Yet the major attraction of the potato lay not simply in the fact that it lowered the threshold of risk. It also had a remarkably high yield. In Mull a normal return would be twelve barrels for each one planted. In parts of Skye it was between eight and ten barrels and in Lochalsh six to eight. Sir John Sinclair estimated that four times as many people could be supported by an acre of potatoes as by an acre of oats. As the greatest yielder of food of any crop known in early-nineteenth-century Europe it therefore formed an integral part of the social and economic revolution which spread across the Highlands between 1750 and 1840. The cultivation of the potato expanded with such speed not simply because of its intrinsic merits but because the development of crofting, the movement of communities into areas of waste and marginal land and the subdivision of holdings could not have occurred on the same scale without widespread adoption of the new crop. It was almost a precondition of the social transformation which swept over the Scottish Highlands in this period.

Four factors were fundamental. First, the minuscule holdings formed to support kelp gatherers and burners, whisky distillers and fishermen were only able to provide a subsistence living because of the high yields derived from potato cultivation. Their work was seasonal, so potatoes provided food for much of the rest of the year and especially during the winter and spring months. Second, the fragmentation of lots among cottars depended on the adoption of the potato. The evidence suggests that the smaller the holding, the greater the reliance placed on the crop. Third, potatoes were well suited to the policies of clearance and relocation pursued by landlords as they could be grown in all soils except stiff clay. It was partly because of the potato that new communities could be established on narrow strips of land on coast, moorland and moss. One contemporary claimed that ‘It is by the potato crop that all the wild land has hitherto been reclaimed.’11 The capacity of the potato to support evicted people on small patches of land helps to explain why clearance in the western Highlands caused dispossession but not immediate or wholesale regional depopulation.

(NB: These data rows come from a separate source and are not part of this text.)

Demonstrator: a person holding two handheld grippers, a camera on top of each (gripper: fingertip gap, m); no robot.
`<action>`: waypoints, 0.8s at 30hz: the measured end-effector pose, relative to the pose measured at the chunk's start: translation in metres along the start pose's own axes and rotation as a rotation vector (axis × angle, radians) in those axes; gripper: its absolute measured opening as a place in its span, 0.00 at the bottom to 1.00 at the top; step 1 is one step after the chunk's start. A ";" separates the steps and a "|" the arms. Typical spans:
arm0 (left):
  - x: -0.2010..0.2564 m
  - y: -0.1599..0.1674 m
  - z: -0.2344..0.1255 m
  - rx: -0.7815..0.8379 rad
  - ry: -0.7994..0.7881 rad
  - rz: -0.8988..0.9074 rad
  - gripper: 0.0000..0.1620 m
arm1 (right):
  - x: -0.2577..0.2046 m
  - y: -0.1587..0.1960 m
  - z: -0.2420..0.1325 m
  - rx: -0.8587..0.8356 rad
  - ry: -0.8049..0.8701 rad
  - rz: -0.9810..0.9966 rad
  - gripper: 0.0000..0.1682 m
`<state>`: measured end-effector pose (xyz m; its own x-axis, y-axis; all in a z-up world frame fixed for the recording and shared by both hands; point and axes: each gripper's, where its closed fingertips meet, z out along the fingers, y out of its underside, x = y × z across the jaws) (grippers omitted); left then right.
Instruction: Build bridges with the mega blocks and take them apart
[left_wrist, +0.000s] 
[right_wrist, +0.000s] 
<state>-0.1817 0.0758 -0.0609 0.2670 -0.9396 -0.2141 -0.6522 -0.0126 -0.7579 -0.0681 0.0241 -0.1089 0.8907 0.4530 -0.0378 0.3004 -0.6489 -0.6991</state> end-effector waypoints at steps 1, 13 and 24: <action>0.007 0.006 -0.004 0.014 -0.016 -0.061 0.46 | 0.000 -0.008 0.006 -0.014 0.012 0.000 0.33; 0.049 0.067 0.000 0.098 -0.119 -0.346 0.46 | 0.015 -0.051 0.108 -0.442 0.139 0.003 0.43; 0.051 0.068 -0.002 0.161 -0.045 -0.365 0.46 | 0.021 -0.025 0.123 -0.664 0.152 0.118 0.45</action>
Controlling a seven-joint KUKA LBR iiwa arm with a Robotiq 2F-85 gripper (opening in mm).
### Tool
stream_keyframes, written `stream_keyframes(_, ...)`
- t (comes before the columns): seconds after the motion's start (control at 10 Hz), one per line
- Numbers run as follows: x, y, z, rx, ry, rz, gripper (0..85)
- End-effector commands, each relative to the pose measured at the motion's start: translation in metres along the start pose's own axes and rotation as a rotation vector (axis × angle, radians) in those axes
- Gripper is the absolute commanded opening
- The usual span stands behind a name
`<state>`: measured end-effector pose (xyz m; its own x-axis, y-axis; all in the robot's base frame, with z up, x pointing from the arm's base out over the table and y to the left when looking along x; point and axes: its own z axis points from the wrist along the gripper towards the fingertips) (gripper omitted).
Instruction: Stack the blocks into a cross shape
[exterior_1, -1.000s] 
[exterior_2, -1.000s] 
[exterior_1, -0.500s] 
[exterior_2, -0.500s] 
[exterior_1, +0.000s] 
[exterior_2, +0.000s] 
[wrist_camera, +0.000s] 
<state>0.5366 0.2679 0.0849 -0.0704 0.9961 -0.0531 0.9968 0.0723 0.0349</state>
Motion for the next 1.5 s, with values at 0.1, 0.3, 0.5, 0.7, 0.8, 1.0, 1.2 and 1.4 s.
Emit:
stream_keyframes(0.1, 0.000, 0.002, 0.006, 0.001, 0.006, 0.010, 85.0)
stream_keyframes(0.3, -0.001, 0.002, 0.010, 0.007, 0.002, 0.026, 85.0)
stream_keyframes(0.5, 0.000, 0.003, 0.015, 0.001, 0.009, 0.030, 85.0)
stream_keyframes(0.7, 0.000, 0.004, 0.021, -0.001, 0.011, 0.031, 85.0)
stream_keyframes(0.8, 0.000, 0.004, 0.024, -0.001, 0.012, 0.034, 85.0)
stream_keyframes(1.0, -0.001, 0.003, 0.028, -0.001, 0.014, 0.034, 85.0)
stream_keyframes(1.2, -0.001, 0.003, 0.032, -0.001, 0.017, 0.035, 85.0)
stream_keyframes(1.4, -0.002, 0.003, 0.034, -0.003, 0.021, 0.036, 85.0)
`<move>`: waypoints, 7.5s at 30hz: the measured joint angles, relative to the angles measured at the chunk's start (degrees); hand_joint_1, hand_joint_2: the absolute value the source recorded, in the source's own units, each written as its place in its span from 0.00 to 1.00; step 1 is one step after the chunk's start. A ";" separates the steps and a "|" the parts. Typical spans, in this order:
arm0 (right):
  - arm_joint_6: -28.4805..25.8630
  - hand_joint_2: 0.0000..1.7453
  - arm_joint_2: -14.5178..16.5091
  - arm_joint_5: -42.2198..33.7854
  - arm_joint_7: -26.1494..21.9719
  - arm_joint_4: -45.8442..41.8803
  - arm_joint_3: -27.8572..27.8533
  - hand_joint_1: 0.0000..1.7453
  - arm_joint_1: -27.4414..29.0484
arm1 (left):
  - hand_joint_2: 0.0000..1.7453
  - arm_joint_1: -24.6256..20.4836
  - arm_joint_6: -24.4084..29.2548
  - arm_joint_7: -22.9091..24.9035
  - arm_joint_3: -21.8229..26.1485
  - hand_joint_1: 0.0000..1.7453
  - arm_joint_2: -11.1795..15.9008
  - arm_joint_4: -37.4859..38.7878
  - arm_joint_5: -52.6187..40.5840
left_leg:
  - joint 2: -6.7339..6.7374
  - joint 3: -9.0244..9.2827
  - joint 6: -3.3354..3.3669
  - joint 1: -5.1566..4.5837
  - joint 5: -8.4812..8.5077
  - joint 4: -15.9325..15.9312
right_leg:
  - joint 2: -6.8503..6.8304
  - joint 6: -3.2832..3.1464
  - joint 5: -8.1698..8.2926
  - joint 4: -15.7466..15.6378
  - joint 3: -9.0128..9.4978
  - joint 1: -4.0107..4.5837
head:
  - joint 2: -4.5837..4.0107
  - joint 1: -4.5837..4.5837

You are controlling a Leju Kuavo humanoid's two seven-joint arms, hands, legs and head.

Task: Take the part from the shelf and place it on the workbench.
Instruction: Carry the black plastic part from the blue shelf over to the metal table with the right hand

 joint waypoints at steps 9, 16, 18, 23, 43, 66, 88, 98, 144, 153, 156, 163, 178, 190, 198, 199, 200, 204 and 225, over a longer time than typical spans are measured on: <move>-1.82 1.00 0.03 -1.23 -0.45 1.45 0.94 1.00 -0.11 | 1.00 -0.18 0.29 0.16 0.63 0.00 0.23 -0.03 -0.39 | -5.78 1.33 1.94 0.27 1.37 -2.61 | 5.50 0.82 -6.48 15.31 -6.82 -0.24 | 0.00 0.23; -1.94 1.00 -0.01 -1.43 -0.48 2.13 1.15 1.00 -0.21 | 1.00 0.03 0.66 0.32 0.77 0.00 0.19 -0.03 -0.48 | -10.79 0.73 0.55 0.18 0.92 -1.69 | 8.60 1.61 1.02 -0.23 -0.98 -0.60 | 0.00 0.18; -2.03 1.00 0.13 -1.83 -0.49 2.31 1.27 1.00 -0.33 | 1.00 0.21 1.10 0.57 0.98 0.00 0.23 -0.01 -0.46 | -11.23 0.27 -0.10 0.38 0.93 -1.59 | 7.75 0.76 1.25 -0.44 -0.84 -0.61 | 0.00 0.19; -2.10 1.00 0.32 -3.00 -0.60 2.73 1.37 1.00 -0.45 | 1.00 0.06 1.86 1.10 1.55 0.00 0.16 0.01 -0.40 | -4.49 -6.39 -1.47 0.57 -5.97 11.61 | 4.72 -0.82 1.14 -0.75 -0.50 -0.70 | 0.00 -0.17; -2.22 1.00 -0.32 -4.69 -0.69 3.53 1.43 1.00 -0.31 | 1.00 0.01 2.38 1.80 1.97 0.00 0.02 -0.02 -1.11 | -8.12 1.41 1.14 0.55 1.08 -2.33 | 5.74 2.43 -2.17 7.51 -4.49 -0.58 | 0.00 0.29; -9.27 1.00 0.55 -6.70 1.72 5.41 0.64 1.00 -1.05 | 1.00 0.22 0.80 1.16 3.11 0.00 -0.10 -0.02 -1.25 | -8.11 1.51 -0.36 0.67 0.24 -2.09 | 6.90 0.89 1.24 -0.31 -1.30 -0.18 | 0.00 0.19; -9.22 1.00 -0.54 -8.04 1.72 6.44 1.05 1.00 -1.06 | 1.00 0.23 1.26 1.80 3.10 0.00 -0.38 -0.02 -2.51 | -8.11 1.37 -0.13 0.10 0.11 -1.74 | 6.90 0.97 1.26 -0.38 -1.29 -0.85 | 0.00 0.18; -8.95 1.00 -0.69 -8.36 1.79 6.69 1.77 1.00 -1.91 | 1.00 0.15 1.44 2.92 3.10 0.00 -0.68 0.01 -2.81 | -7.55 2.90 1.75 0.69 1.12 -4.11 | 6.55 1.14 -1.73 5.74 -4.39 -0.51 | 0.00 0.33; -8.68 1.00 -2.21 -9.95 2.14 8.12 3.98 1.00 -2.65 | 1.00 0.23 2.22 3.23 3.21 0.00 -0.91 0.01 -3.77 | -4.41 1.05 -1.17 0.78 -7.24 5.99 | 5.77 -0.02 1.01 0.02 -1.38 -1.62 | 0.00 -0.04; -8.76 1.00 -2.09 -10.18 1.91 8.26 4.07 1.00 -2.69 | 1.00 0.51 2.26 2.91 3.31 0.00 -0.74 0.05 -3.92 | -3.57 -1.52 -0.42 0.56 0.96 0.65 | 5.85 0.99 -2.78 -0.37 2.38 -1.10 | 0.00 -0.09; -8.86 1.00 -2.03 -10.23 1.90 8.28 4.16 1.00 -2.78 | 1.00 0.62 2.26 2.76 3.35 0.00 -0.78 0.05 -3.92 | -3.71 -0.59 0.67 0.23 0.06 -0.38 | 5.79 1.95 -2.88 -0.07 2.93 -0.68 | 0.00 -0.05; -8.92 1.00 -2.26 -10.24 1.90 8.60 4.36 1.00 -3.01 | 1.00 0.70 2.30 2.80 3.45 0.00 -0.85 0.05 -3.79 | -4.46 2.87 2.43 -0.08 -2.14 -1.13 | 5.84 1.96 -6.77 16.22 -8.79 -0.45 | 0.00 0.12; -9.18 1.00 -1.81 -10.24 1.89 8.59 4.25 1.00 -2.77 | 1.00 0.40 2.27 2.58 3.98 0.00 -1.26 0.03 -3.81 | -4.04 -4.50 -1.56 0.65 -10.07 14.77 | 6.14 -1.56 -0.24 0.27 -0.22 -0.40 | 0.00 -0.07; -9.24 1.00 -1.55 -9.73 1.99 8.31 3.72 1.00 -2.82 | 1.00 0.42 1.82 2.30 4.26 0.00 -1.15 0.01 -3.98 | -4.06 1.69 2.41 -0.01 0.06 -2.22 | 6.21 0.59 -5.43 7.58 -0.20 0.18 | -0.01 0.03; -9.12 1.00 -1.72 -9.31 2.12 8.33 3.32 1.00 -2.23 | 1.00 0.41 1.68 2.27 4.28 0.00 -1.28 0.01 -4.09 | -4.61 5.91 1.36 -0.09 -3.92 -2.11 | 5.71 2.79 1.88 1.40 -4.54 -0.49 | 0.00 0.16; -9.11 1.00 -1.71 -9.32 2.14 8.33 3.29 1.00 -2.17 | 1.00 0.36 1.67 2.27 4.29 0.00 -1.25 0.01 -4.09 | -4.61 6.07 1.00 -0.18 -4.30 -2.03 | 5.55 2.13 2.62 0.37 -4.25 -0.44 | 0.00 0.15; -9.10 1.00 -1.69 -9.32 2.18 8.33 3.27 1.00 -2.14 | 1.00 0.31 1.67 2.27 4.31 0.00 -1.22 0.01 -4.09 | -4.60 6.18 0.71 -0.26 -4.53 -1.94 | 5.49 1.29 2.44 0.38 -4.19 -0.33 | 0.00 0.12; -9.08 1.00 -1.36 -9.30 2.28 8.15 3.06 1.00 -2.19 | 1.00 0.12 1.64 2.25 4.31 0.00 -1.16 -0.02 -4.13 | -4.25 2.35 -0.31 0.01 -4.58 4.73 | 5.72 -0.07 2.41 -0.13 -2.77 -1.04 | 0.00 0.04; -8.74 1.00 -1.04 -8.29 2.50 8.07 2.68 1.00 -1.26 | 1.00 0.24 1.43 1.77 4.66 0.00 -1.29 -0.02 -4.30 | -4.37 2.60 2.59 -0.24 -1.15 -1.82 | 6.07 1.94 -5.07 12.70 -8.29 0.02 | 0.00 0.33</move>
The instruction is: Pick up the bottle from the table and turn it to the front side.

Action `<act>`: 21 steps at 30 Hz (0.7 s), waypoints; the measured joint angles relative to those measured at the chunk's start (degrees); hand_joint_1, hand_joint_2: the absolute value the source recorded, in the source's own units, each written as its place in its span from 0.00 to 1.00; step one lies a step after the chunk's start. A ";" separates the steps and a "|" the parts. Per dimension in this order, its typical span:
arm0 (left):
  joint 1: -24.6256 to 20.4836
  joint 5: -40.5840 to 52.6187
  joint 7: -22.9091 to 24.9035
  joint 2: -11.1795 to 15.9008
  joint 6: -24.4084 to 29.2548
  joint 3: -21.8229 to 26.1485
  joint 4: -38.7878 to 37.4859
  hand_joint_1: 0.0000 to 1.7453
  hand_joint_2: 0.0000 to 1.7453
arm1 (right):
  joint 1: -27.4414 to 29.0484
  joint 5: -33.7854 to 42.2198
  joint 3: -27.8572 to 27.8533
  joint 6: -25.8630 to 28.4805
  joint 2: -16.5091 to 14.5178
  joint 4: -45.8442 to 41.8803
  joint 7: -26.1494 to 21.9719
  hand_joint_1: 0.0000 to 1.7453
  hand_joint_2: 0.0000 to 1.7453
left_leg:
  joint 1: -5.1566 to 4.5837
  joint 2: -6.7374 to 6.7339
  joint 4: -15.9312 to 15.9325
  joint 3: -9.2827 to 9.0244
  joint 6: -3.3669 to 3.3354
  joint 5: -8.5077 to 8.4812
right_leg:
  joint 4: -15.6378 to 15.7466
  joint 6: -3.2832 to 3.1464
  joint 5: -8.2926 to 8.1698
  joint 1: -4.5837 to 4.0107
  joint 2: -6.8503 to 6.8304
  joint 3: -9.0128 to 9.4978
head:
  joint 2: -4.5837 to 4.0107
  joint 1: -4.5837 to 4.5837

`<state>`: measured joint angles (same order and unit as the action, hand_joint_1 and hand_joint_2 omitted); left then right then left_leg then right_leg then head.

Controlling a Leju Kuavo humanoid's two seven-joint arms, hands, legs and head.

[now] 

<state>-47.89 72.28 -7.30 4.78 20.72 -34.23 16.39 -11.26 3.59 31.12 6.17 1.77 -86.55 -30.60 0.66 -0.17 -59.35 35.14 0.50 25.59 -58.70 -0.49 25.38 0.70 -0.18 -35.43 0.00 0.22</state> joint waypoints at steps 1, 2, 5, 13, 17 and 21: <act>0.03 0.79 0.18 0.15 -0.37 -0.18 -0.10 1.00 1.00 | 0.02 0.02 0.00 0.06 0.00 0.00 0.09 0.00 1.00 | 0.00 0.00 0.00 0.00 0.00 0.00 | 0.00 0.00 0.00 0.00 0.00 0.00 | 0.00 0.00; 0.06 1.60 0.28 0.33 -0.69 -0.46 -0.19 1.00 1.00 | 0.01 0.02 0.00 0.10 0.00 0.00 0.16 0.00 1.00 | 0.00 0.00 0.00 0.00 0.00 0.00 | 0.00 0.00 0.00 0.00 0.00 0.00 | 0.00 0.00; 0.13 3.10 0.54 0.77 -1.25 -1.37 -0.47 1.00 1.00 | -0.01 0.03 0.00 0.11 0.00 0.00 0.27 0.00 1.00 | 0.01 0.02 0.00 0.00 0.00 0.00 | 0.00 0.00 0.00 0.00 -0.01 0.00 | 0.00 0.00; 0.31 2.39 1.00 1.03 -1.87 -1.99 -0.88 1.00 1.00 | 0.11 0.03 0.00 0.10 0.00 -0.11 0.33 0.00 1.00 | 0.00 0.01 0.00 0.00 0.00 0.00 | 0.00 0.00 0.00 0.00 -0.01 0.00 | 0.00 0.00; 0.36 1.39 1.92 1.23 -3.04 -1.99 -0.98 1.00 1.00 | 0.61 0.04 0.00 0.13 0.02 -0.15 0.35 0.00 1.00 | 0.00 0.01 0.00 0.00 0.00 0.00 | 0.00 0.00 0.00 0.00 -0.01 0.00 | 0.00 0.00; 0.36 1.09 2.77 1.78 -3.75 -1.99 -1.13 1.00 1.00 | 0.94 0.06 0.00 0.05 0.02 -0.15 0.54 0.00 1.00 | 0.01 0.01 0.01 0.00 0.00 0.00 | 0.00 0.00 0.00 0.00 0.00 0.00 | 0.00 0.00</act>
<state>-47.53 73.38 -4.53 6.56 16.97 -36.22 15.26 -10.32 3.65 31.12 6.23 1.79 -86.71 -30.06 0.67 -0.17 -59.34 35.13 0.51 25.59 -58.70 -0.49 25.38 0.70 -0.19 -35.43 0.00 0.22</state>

Fourth, the potato became even more vital after the Napoleonic Wars. Sir John Sinclair estimated that the typical crofter had to be able to obtain at least 200 days of additional work outside his holding to escape destitution. But external employment within the Highlands contracted in the 1820s and 1830s in some areas and vanished altogether in others. At the same time, there was a slump in cattle prices. The price of a three-year-old, which in 1810 had stood at about £6, had, by the 1830s, fallen to around £3.10/-. Black cattle had traditionally been the peasant’s store of value and an important means of both paying rental and covering the costs of meal imports in seasons of scarcity. Cattle stocks were diminishing over time and many small tenants and cottars by the 1830s had only one or two beasts, or none at all. In a survey of holdings of stock in thirty-four tenancies, in a wide sample of areas, rented at £6 per annum or less, the average number of cattle ranged between 2.5 and 1.84 per holding. This was substantially less than was allowed for in rental agreements. Almost certainly these problems in the pastoral sector dictated a greater reliance on the arable patch than hitherto and hence on the potato as a primary source of food.

4

Like their counterparts elsewhere in Scotland, West Highland landowners in the eighteenth century remained convinced of the value of a large population as an economic resource. Their concern to maintain the people on their estates may have also reflected a lingering sense of patriarchal obligation to former clansmen who had served their families loyally for generations. But new economic incentives for large estate populations also emerged in the later eighteenth century as Lowland markets opened up even more for kelp, fishing, distilling and slate quarrying. As with the dispossession of the cottars in the Lowlands who were relocated in villages, so small tenants in the Highlands were moved to the coasts from the glens, where large grazing farms were taking over much of the land. Eighteenth-century theorists argued that the maritime resources of the western Highlands in both fish and kelp were richer by far than those of the soil. It therefore became common to emphasize the benefits of a division of labour, of a dual economy which would efficiently combine the pastoral potential of the interior and the quasi-industrial possibilities of the coast. The impoverished population of the inland districts should be resettled in the maritime areas, there to earn a living and generate rental income for the estates by working in the labour-intensive activities of fishing and kelping. The rich grazings of the inland straths would at the same time be laid down to sheep farming.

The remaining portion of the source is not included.